Jupiter has other, smaller persistent oval rotating storms of various unexplained colors. The Great Red Spot may have been observed from 1665 to 1713, then hardly at all, then from 1830 onward, though it’s not certain that these were the same Spot. A century ago it was three times as wide as Earth, but has been shrinking, and is now “only” about one and a quarter times as wide as Earth. And it hasn’t really appeared red since the 1970s.

The reddish spot in my sky scene is something else: an imaginary “shadow of Earth” to suggest the direction straight outward from the Sun. It is on top of Jupiter only while Jupiter is at opposition. And it is both smaller and larger than the planet’s Great Red Spot. The umbra, that is, the total shadow of Earth, by no means reaches out to Jupiter: it tapers away to nothing at only about twice the Moon’s distance (beyond there, the Sun would be seen completely surrounding small black Earth). But Earth’s partial shadow or penumbra tapers outward, infinitely, and at Jupiter’s distance is immeasurably wider than Jupiter.  Out in some galaxy, there are trillions of square miles from which you could theoretically see the speck of Earth subtly dimming our star.


7 thoughts on “Jupiter is at opposition”

  1. I imagine *somebody* has calculated this at some point, but the Earth shadow in your diagram makes me wonder how often a transit across the sun by our planet might be visible in the Jovian system.

    1. Yes, Jean Meeus has six and a half thorough pages on “Transits of Earth as seen from Jupiter” in his “mathematical Astronomy Morsels IV”, p. 322-328. The last such transit was 2014 Jan 5, the next will be 2026 Jan 10.
      He primarily calculates for the centers of the disks of Earth and Sun as seen from the center of Jupiter; talking about “the Jovian system” would make it broader and much more difficult to calculate, but I think he touches on Ganymede.

  2. We here in northern California were graced with a break in the clouds last night and this morning, so I was able to observe Jupiter at opposition (as well as Saturn, just past western quadrature from the Sun, casting a distinct shadow onto his rings).
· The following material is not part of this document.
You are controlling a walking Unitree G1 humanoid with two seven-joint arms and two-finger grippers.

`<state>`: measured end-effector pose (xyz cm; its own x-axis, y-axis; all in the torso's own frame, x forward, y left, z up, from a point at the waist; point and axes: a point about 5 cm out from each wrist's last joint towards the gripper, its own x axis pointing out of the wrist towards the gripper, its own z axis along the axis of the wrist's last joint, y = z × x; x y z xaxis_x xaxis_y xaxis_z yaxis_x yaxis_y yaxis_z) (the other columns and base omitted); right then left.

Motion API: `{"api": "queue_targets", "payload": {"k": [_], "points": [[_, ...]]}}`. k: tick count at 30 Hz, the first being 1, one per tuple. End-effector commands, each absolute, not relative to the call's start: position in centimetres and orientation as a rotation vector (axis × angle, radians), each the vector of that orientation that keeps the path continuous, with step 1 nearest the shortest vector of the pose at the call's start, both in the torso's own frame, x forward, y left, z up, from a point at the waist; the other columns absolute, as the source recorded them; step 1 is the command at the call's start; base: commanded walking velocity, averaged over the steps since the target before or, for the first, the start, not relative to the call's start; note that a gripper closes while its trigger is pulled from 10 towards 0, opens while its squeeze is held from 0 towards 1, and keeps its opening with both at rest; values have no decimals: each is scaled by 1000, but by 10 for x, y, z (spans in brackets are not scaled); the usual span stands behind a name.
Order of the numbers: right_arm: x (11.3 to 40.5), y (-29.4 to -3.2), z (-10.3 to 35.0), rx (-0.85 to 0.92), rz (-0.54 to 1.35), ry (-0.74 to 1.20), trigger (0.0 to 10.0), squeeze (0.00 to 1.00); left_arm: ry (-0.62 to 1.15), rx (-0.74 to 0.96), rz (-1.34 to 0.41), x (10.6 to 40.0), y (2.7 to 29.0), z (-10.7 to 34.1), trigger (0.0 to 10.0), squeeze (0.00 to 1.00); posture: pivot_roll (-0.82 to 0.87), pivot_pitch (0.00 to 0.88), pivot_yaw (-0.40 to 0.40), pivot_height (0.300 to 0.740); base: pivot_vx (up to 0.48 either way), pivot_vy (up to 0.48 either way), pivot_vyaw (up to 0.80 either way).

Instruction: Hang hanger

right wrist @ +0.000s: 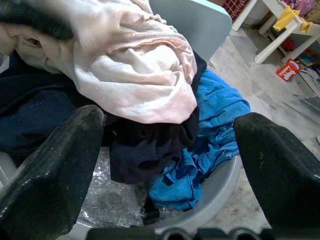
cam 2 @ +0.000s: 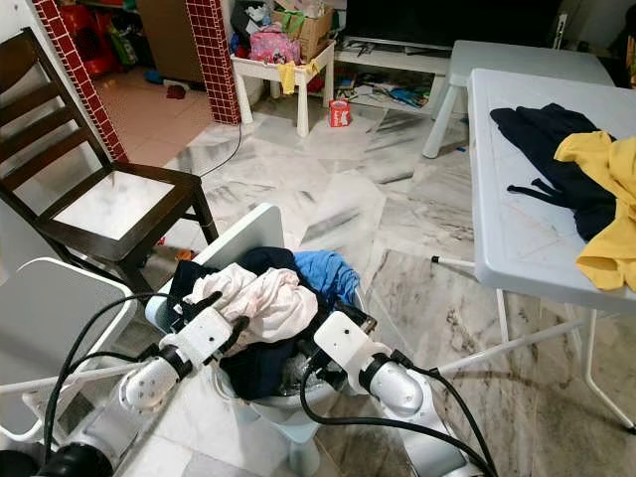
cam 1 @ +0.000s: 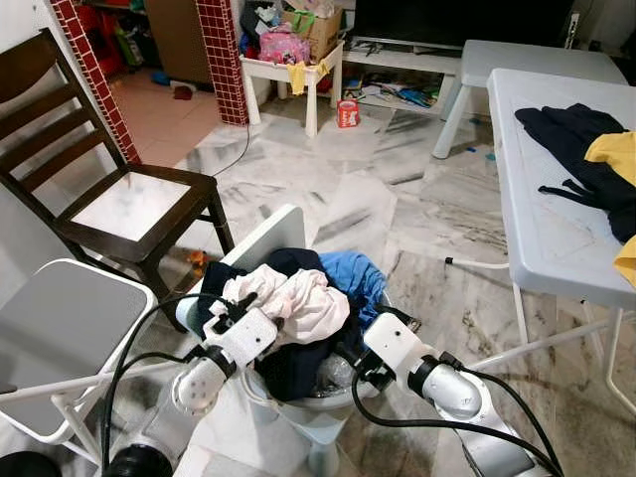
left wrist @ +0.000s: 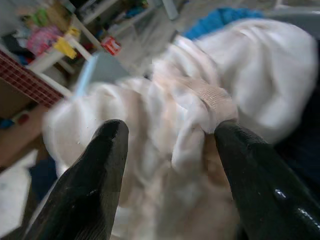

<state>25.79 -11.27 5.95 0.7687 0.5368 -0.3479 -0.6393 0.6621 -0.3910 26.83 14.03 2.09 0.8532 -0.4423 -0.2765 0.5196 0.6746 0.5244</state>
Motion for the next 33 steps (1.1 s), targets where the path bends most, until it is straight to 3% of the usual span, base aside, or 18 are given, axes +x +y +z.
{"api": "queue_targets", "payload": {"k": [1, 21, 22, 33], "points": [[259, -111, 62, -520, 669, 203, 10000, 0, 131, 653, -563, 266, 139, 19, 10000, 0, -176, 66, 25, 740, 0, 0, 0], [259, -111, 62, -525, 673, 205, 10000, 0, 206, 619, -391, 295, 163, 26, 10000, 0, -185, 63, 27, 740, 0, 0, 0], [259, -111, 62, -523, 670, 205, 10000, 0, 232, 589, -399, 295, 163, 24, 0, 0, -185, 64, 31, 740, 0, 0, 0], [259, -110, 61, -516, 662, 206, 10000, 0, 230, 584, -499, 289, 156, 18, 0, 0, -179, 69, 31, 740, 0, 0, 0]]}}
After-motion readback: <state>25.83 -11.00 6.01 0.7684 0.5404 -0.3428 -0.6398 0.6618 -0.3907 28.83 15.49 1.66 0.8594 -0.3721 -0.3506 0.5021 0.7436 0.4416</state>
    The Great Red Spot is noticeably redder and darker this year than in previous years. I’ve seen it in an 80 mm f/6 refractor at 107x magnification.
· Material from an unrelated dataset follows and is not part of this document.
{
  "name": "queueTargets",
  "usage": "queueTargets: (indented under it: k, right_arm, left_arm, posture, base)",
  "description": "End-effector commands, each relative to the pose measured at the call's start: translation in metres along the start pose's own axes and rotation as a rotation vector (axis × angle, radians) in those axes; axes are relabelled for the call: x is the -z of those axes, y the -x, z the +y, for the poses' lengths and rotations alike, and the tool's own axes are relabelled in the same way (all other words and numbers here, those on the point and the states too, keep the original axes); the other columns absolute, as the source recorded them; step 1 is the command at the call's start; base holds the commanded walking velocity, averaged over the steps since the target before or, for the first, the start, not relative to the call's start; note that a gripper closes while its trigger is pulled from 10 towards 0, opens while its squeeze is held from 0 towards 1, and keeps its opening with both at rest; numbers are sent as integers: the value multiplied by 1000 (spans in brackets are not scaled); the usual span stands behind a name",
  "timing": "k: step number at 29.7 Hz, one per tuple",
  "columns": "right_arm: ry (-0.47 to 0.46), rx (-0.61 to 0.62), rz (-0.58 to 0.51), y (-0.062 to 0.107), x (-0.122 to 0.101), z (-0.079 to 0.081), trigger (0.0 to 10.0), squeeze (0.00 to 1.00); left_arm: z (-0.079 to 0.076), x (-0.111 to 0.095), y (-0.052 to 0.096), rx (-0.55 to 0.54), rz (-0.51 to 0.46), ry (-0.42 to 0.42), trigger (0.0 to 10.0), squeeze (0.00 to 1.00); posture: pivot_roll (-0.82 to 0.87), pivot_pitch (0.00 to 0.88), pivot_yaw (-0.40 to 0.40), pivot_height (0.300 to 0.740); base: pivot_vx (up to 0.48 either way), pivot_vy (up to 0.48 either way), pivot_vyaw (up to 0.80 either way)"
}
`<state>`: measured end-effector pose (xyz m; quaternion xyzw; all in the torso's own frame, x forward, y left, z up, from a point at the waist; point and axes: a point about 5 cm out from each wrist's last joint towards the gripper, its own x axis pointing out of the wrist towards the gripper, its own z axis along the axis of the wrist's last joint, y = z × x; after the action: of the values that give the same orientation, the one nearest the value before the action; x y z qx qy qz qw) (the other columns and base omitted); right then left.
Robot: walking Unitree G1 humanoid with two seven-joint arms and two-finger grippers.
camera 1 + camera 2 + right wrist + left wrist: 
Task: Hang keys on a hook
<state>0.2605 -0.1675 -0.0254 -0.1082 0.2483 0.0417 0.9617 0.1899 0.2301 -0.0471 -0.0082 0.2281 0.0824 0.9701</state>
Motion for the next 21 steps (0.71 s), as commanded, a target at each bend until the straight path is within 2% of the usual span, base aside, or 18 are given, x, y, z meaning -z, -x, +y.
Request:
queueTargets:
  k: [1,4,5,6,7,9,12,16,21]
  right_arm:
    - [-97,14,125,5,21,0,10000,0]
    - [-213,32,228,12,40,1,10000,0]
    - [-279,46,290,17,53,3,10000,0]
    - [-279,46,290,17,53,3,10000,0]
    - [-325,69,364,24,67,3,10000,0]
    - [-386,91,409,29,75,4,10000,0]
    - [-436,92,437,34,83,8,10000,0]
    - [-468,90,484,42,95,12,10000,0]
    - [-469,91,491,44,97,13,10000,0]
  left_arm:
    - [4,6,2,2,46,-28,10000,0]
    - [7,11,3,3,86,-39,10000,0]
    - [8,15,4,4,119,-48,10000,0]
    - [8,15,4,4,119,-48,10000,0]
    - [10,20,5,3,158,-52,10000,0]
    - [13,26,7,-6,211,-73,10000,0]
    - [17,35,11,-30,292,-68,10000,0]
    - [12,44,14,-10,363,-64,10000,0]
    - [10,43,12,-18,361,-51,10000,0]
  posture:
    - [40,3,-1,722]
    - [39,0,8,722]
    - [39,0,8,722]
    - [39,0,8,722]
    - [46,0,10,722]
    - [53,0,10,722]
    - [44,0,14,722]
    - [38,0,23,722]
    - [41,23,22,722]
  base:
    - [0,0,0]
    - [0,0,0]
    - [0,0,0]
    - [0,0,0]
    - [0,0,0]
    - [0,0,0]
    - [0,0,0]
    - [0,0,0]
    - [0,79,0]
  3. I glanced briefly at Jupiter through my 4.5 reflector last night and noticed a star in the field of view. It was a little brighter than the (only) two Galilean moons I saw. Your last sentence made me wonder if an intelligent species on a planet orbiting that star has launched a spacecraft to detect exoplanet transits and noticed that our Sun has dimmed slightly because Jupiter (and Earth) might be transiting from their point of view. Or have they already received early radio and television signals from this direction and decided to turn their telescopes elsewhere in their search for intelligent life?

    1. I used to incline (cover picture story of Astronomical Calendar 2011, Drake equation) toward the likelihood that exo-civilizations are rare because their probable lifespans are short, judging by the one example we know, which is in danger of bringing an end to itself by such mistakes as nuclear war and climate-spoiling; but now the sheer number of expplanets makes it seem almost certain that there are relatively nearby civilizations that have detected us.

      1. So far we know of only one planet with life on it, our own. So I’m completely agnostic regarding speculation about the likelihood of life, let alone what we would recognize as intelligent life, on other planets (or moons, or Dyson spheres, or whatever). Perhaps the universe teems with life and abounds with Klingons and Vulcans. But it remains entirely possible that our Earth, just big enough but not too big, with tectonic activity cycling elements between the mantle and the surface, just close enough to our sedate G-class main-sequence star, with our big brother Jupiter shepherding all the unruly bits of the outer solar system, and with our lovely big Moon serving as an outrigger to stabilize our orbit and giving us invigorating tides in our lovely liquid water oceans, might be the only game in town. I worry that the presumption of intelligent life elsewhere in the universe — and the fuzzy-headed expectation that we will communicate and eventually hobnob with them — could make it easier for us to overlook the dire situation on our own planet.